───── Entries provided ─────
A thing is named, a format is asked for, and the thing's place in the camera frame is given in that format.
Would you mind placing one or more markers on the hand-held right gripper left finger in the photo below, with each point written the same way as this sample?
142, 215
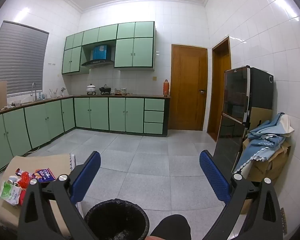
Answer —
86, 177

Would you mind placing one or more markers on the cardboard box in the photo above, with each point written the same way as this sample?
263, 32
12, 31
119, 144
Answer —
265, 167

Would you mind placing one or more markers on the grey window blind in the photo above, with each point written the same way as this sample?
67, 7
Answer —
17, 60

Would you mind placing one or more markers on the green wet wipe packet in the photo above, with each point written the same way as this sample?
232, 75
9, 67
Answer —
8, 192

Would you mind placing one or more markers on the green base cabinets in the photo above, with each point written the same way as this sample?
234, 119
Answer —
100, 113

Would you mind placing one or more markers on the black refrigerator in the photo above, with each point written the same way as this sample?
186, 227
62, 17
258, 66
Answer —
236, 100

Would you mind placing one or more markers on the chrome faucet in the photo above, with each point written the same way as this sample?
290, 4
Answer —
34, 90

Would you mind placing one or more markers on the black wok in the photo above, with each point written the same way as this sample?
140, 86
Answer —
105, 89

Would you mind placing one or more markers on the silver and red snack packet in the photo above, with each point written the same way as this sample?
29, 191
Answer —
19, 172

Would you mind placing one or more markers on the white cooking pot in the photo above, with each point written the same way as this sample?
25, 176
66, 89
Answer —
92, 89

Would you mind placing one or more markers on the white paper cup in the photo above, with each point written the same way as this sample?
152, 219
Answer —
12, 179

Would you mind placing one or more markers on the blue box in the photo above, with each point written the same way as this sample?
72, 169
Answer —
100, 52

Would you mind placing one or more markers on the red thermos flask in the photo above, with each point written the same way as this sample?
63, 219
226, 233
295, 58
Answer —
166, 88

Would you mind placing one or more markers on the utensil holder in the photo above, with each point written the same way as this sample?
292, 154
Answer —
53, 93

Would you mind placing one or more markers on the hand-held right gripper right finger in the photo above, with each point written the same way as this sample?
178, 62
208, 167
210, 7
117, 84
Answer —
212, 172

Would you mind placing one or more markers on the light blue scalloped cloth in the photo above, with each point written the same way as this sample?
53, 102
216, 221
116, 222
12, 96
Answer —
262, 135

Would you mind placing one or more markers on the green wall cabinets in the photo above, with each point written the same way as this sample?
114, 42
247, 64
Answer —
125, 52

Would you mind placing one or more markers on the beige tablecloth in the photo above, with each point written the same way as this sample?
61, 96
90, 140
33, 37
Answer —
47, 162

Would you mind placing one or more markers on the orange plastic mesh net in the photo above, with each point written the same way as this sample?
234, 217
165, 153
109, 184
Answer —
24, 180

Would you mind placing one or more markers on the blue snack packet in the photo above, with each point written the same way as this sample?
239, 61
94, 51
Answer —
45, 176

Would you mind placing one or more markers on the black trash bin with bag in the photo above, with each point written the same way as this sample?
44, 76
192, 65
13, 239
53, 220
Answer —
115, 220
─────
* [Task instructions] What is the number of lines in the records above that include the word "gripper"? Reply with that number and nothing more.

* [Exercise result] 2